Coke thinks shareholders don't need to know - even though they asked Coke, being Coke, decided that this wasn't information that those who invest in the company should be privy to.

"We do not believe the information requested in the proposal would be useful to our shareholders," a spokesman for the company said in a statement.

Why on Earth would shareholders or future investors need to know about what industrial pollutants are in the products their customers drink?

Ignoring BPA is bad business Michael Passoff, a spokesman for As You Sow, one of three organizations promoting corporate social responsibility that pushed the resolution, drove home an important point:

"Coke should be concerned about where these resolutions are headed over the long term. The main implication of the resolution is that Coke is an industry laggard, and shareholders like to invest their money with leaders not laggards."

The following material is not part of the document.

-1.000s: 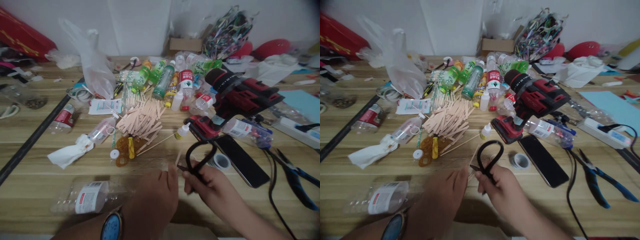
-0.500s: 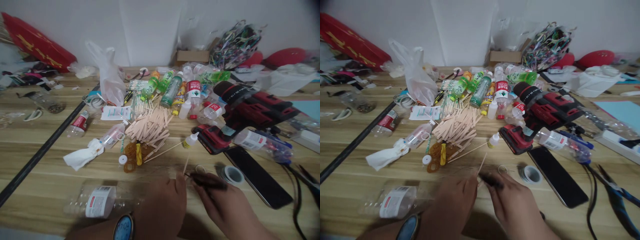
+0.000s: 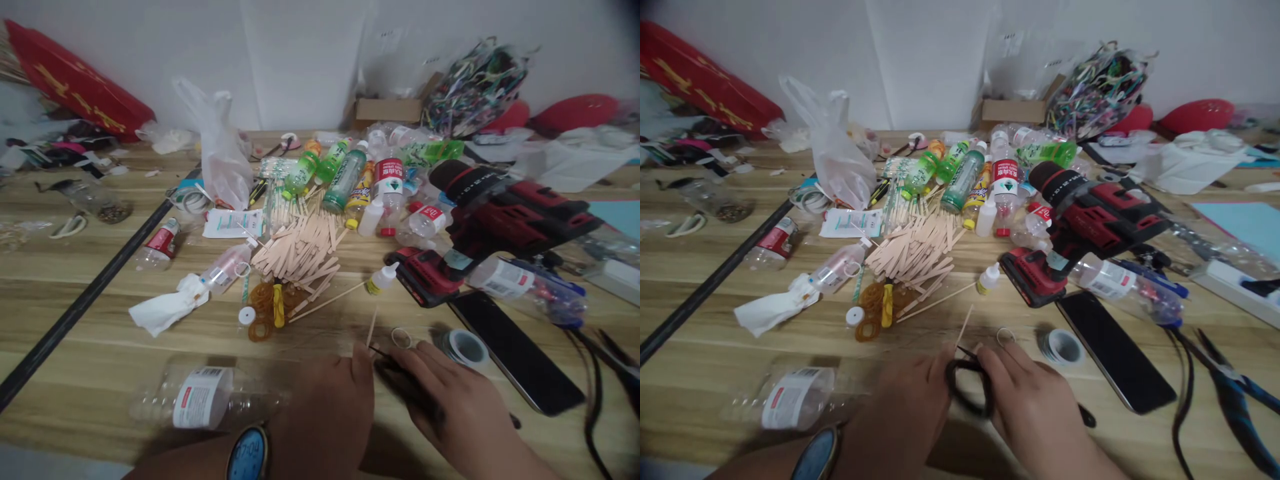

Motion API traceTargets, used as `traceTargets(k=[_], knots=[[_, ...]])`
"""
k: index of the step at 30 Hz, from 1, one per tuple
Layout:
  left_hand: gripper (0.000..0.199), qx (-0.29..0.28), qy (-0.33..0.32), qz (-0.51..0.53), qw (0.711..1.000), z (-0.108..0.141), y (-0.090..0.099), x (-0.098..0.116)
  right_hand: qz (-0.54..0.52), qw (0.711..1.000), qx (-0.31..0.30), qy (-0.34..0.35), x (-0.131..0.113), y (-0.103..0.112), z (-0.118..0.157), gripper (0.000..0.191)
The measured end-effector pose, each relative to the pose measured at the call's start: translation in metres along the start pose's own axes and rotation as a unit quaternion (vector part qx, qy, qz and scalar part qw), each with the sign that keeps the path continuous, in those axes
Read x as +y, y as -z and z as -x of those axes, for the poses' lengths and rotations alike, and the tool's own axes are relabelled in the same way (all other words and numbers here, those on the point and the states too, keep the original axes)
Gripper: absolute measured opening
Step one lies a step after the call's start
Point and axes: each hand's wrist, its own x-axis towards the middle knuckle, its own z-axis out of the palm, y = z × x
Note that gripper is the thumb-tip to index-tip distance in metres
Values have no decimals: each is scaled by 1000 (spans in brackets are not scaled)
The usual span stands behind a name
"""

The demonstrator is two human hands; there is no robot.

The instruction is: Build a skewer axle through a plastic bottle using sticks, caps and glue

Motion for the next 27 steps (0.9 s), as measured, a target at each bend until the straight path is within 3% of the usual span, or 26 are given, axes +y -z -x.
traceTargets(k=[1, 3, 4, 5, 6, 8, 9, 11, 12, 13, 14, 16, 18, 20, 22, 23, 24, 25, 27], knots=[[38, 22, -12, -27, 999, 0, 0, 0, -82, 993, -53, -63, -2, -1, -1, 38], [39, 66, -40, -71, 994, 1, 1, 1, -232, 941, -165, -183, -5, -3, -1, 44], [38, 82, -44, -88, 992, 1, 1, 1, -272, 918, -192, -217, -5, -4, 0, 47], [37, 90, -35, -99, 990, 0, 1, 1, -278, 914, -189, -227, -5, -4, 1, 47], [35, 91, -26, -103, 990, 0, 0, 2, -250, 932, -155, -210, -5, -4, 3, 44], [34, 86, -22, -97, 991, 0, -1, 1, -136, 982, -42, -126, -2, -5, 6, 34], [35, 81, -25, -91, 992, 0, 0, 0, -81, 993, -1, -80, -1, -4, 7, 31], [38, 68, -56, -82, 993, -1, 3, -3, -59, 997, 7, -56, -1, -4, 7, 30], [38, 59, -78, -83, 992, -1, 6, -5, -104, 990, -23, -92, -2, -3, 6, 31], [38, 54, -100, -87, 990, -1, 10, -7, -178, 970, -67, -151, -4, -2, 4, 32], [36, 58, -116, -91, 987, -2, 13, -9, -262, 932, -116, -221, -6, -1, 2, 34], [33, 77, -141, -93, 983, -4, 19, -14, -400, 825, -186, -352, -12, 0, -2, 42], [32, 97, -160, -85, 979, -6, 22, -17, -475, 730, -218, -439, -17, 2, -4, 51], [34, 108, -174, -80, 976, -8, 21, -20, -511, 666, -221, -497, -20, 2, -6, 57], [33, 127, -176, -76, 973, -8, 18, -22, -530, 629, -218, -525, -22, 2, -6, 57], [33, 136, -174, -74, 972, -8, 17, -23, -530, 628, -220, -526, -23, 1, -6, 56], [32, 145, -172, -70, 972, -8, 15, -24, -518, 651, -222, -509, -22, 0, -5, 53], [31, 151, -165, -63, 973, -8, 14, -25, -488, 700, -215, -475, -21, -1, -4, 49], [29, 133, -133, -35, 982, -8, 14, -26, -356, 854, -145, -350, -18, -3, -1, 40]])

Passoff noted that this was only the first of many BPA resolutions that the company's shareholders will vote on.

Coke's trying to stop state BPA bans - but it's not working Last year, Coca-Cola, several of its competitors in the beverage biz and chemical industry representatives met at a D.C. social club where they hatched a plot to kill state-level efforts to restrict the use of BPA in certain products designed for young children. (It isn't working, by the way).

Not long after word of the closed-door meeting broke in the press, EWG president Ken Cook sent a letter to Coke's Chairman and CEO, Muhtar Kent, calling on him to take immediate steps to reduce children's exposure to BPA. The next month, several top execs from the Atlanta office jumped on a plane to D.C. for a two-hour meeting with EWG -- where they assured my colleagues that they understood our concerns and were trying hard to find an alternative to BPA.

EWG's advice to Coke Try harder. That's what every teacher I've ever had told me, and that's what your shareholders are telling you.